絵画作品のなかで、永井ちなみさんの作品に惹かれました、繊細な色彩表現とそのやわらかさに感性の高さを覚えたのです。細部の心が宿る・・・ではありませんが、繊細さを失わなければ、いつでもいい作品が生まれます。
田中裕梨さんの『書体デザインと装幀』に視点を向けた作品、17~19世紀の美しい本を数多く見てきたわたしにはうれしい展示でした。デジタルbookでは表現できない『装幀の魅力』を知ってほしい、そういった願いからこの展示を評価したい。
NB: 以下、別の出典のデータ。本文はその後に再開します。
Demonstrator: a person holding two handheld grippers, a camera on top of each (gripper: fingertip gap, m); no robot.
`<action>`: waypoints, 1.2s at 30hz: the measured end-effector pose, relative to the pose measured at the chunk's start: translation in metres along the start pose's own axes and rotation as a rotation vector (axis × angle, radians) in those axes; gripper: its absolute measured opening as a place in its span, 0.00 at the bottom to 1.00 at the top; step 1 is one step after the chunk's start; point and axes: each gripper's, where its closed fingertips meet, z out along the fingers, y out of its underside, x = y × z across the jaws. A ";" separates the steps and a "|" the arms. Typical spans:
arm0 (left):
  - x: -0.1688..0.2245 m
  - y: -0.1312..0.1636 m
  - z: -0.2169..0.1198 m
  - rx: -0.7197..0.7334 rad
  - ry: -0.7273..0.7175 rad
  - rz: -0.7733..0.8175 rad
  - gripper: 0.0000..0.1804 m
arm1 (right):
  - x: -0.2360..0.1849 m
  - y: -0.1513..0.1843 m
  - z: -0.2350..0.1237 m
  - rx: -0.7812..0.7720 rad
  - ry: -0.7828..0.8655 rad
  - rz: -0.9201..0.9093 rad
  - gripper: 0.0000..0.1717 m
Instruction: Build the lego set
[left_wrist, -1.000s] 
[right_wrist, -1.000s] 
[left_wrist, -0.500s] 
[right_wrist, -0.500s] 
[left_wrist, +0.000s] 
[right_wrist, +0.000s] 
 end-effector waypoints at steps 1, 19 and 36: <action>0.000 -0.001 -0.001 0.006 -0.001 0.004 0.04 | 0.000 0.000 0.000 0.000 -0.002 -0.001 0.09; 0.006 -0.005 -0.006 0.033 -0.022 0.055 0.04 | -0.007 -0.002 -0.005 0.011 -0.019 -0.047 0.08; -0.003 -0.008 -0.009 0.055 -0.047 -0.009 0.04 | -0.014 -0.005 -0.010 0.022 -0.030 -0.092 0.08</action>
いくつかのユニットを連続して組み合わせると、不思議な女のイメージが・・・作者の名前を忘れてしまいましたが、記憶に残ります。わたしもユニットや記号を使ってデザインしていた時期がありましたから・・・。それから、芸術学の湯佐明子さんのレポート、19世紀の画家ウオーターハウスの『シャロットの姫』を扱った論文も楽しく読ませていただきました。